▶ What is expected:
Check each line below for the word "draw", and copy those that have it.
··· Data shown ···
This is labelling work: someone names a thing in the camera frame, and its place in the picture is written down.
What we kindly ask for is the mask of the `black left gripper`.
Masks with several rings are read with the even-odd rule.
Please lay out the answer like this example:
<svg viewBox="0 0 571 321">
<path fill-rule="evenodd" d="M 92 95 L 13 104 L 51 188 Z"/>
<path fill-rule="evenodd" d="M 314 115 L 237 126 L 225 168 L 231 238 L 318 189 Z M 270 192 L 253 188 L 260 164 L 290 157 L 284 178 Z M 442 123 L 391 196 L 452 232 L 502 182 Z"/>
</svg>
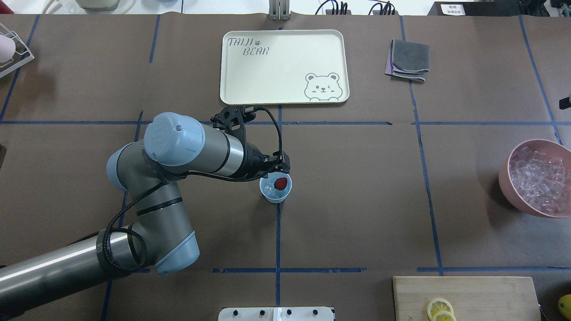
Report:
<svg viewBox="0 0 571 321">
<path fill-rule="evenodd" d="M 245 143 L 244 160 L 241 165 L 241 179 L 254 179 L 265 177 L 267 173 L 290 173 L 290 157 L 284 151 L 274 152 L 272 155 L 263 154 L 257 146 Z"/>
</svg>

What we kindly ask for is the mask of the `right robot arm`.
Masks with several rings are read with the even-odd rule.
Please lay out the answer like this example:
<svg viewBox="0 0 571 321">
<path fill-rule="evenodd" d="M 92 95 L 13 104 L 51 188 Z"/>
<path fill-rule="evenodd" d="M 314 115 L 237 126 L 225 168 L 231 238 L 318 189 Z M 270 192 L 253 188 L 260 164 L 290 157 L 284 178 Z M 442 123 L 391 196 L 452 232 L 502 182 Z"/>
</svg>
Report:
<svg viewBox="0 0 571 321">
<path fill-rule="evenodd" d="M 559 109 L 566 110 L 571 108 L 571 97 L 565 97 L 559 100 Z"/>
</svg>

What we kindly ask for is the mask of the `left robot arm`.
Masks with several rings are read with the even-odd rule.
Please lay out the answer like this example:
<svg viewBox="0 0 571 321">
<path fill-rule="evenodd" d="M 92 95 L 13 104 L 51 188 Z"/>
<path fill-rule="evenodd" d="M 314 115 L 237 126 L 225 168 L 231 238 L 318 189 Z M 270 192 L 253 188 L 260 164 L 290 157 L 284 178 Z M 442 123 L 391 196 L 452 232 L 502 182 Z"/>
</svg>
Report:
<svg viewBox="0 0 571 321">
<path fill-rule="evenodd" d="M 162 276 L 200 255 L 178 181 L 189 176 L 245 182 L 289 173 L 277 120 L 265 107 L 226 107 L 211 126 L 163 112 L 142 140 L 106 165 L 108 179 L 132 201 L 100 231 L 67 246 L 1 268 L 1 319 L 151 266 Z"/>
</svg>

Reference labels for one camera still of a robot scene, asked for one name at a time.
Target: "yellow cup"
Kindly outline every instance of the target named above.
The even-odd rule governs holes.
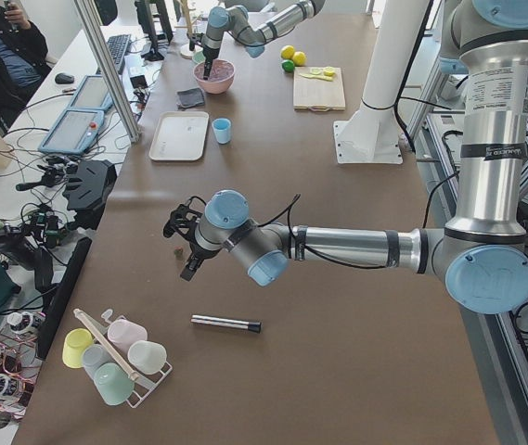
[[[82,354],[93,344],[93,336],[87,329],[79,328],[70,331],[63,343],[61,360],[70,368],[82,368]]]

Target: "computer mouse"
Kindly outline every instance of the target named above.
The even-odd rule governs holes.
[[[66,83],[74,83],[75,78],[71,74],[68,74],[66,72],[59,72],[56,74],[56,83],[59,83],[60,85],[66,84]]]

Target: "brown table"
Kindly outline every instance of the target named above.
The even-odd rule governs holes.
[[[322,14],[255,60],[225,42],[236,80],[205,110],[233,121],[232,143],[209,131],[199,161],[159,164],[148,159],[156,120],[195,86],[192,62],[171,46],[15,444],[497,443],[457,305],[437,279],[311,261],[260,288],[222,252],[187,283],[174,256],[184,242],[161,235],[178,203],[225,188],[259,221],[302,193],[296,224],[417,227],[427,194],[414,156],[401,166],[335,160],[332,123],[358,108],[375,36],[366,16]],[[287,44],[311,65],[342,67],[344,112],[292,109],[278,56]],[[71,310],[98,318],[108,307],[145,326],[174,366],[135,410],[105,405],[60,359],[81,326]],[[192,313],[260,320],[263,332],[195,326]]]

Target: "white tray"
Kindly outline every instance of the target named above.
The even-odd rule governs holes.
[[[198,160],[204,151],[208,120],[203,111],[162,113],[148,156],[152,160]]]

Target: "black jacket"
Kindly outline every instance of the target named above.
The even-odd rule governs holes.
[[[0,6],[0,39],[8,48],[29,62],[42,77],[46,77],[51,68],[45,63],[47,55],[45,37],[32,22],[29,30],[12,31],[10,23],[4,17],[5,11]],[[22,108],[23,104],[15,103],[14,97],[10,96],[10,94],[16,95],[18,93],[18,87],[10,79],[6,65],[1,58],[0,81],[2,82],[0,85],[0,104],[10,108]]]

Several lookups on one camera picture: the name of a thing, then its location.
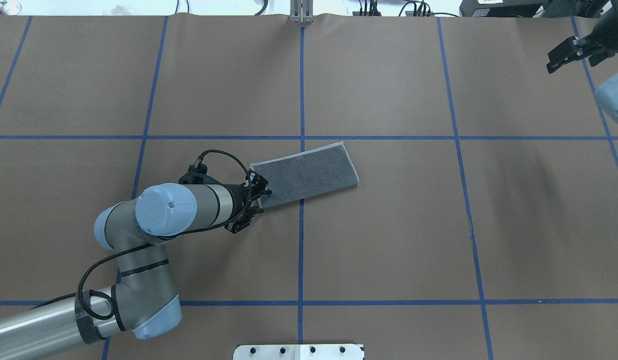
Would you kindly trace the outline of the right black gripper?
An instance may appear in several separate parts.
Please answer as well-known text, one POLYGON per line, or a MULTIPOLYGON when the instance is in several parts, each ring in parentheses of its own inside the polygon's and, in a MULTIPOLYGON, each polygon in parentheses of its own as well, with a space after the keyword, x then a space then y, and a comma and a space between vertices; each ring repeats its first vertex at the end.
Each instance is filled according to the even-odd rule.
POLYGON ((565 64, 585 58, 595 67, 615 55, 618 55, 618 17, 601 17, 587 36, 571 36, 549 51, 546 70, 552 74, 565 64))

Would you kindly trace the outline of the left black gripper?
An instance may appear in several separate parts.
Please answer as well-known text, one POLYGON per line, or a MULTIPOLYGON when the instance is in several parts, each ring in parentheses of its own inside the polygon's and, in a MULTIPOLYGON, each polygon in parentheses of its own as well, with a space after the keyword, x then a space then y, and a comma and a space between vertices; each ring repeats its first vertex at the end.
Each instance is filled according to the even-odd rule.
···
··· Data shown ···
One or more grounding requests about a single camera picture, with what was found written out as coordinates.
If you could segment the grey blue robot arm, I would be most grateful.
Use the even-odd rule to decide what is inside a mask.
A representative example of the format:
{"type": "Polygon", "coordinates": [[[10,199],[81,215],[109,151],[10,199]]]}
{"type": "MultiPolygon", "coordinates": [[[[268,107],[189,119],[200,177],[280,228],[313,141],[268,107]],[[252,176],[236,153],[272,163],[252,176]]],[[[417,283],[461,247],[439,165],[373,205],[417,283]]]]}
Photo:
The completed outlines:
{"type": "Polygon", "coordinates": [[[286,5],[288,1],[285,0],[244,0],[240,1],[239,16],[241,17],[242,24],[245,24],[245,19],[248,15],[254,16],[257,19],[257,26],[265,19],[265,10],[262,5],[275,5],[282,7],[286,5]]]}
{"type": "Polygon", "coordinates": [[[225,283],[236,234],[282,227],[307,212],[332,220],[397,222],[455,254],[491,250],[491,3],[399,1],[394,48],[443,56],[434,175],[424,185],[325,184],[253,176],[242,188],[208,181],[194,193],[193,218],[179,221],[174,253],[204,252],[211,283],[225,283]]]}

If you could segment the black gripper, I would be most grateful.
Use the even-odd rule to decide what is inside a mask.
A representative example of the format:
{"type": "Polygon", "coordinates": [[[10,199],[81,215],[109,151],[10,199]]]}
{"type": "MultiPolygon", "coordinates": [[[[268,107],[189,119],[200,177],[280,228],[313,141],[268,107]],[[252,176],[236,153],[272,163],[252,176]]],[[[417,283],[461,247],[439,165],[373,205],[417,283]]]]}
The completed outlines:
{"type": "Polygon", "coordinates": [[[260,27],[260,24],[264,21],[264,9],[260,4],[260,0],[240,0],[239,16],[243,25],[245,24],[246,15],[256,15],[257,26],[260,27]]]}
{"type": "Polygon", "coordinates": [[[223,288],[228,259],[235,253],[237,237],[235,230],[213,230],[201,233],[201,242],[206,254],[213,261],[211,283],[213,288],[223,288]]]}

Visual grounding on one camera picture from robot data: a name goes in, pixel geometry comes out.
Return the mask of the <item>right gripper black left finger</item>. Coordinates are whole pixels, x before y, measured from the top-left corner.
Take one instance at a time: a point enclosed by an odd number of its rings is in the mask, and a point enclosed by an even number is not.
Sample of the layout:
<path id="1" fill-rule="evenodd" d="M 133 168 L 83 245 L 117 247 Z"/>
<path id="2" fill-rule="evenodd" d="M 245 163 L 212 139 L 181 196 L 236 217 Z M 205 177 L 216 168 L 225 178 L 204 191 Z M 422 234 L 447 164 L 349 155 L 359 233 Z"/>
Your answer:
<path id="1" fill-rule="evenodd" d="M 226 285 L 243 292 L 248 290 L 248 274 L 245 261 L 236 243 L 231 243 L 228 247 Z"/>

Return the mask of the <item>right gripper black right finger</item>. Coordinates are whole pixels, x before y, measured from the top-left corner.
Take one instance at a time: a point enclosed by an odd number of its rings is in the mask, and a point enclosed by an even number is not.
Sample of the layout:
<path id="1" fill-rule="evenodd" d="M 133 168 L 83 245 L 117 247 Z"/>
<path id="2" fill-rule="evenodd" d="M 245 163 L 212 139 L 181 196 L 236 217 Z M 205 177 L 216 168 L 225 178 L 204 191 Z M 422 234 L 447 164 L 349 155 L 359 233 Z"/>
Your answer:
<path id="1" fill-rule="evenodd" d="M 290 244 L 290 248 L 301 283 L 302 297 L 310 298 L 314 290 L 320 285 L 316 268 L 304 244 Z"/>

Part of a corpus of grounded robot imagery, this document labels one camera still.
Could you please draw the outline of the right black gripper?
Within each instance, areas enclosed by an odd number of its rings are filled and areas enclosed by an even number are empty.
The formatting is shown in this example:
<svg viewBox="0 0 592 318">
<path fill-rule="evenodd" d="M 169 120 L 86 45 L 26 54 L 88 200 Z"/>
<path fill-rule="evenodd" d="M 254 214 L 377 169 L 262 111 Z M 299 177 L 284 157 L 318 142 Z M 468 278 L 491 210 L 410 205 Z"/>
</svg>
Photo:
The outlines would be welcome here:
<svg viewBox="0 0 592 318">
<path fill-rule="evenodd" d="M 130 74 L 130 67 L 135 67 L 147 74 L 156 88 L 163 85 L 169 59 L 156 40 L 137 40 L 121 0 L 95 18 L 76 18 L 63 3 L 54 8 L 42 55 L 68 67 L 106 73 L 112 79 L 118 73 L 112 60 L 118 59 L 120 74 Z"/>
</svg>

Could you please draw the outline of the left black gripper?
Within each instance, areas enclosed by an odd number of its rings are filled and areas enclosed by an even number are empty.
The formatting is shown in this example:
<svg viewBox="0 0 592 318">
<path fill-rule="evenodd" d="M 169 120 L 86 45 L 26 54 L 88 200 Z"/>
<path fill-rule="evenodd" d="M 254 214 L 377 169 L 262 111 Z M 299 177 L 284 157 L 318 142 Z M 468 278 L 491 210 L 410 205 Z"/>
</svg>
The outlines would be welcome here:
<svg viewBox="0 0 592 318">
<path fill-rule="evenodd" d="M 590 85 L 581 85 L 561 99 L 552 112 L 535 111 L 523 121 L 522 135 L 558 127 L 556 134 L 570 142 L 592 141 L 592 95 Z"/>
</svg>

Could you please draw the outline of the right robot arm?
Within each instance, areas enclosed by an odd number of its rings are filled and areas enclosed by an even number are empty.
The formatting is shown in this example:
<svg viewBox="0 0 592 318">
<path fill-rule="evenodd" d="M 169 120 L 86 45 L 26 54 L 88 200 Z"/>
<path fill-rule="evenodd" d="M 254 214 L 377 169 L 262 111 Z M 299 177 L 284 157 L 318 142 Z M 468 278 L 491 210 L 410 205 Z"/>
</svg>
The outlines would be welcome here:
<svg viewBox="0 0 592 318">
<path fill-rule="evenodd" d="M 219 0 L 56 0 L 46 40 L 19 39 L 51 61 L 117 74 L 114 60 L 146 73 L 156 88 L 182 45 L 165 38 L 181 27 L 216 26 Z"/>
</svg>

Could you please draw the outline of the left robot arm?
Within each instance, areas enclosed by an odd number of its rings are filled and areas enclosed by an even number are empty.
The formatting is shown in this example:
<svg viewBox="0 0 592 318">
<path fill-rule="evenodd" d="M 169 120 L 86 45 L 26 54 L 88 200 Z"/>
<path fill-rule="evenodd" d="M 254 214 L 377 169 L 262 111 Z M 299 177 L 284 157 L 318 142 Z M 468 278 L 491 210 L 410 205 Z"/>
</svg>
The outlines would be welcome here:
···
··· Data shown ···
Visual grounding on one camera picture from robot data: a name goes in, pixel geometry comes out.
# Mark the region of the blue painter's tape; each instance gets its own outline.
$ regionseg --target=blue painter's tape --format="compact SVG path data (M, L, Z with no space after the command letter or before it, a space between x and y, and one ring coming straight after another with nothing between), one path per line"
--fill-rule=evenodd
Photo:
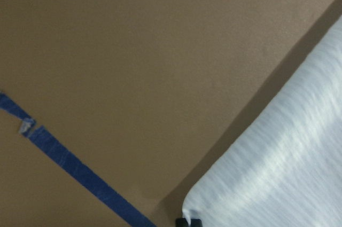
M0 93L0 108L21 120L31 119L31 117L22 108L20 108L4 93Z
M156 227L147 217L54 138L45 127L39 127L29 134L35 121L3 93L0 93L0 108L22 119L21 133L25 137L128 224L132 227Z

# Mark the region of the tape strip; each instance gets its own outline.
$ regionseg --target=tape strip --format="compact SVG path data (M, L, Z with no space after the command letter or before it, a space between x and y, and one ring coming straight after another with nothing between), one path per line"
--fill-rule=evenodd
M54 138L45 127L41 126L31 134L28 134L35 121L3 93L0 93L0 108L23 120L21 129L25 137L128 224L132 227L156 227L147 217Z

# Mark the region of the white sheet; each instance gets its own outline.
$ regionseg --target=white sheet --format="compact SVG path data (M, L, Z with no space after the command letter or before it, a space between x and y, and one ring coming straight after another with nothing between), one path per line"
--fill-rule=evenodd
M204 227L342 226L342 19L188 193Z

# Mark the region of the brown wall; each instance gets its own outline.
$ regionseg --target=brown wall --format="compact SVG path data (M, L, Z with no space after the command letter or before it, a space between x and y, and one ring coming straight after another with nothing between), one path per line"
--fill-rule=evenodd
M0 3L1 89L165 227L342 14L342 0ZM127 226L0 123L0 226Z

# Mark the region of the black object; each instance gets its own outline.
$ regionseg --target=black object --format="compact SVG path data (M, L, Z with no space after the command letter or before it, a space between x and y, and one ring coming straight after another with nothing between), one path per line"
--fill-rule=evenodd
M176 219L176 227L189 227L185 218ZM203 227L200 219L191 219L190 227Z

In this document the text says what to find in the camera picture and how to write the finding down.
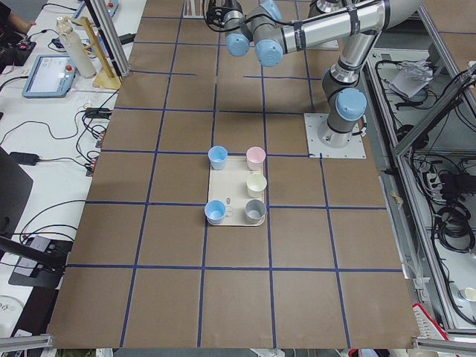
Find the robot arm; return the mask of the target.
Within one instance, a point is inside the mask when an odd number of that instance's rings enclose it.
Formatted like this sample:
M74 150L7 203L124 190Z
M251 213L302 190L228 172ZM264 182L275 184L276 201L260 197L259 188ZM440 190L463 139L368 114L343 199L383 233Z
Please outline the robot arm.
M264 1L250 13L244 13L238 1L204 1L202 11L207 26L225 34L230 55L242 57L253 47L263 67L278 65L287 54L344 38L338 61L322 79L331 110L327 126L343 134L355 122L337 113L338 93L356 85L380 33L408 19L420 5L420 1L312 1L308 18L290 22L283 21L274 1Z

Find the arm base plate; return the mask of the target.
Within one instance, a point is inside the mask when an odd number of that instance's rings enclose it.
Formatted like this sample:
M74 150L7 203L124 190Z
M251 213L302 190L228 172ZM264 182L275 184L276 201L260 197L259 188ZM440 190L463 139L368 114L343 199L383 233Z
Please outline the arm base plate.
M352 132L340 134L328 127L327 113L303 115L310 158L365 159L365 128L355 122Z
···
▶ Solution for this exercise:
Could you please draw the outline of the right black gripper?
Could you please draw the outline of the left black gripper?
Could you please draw the outline of the right robot arm?
Could you please draw the outline of the left robot arm?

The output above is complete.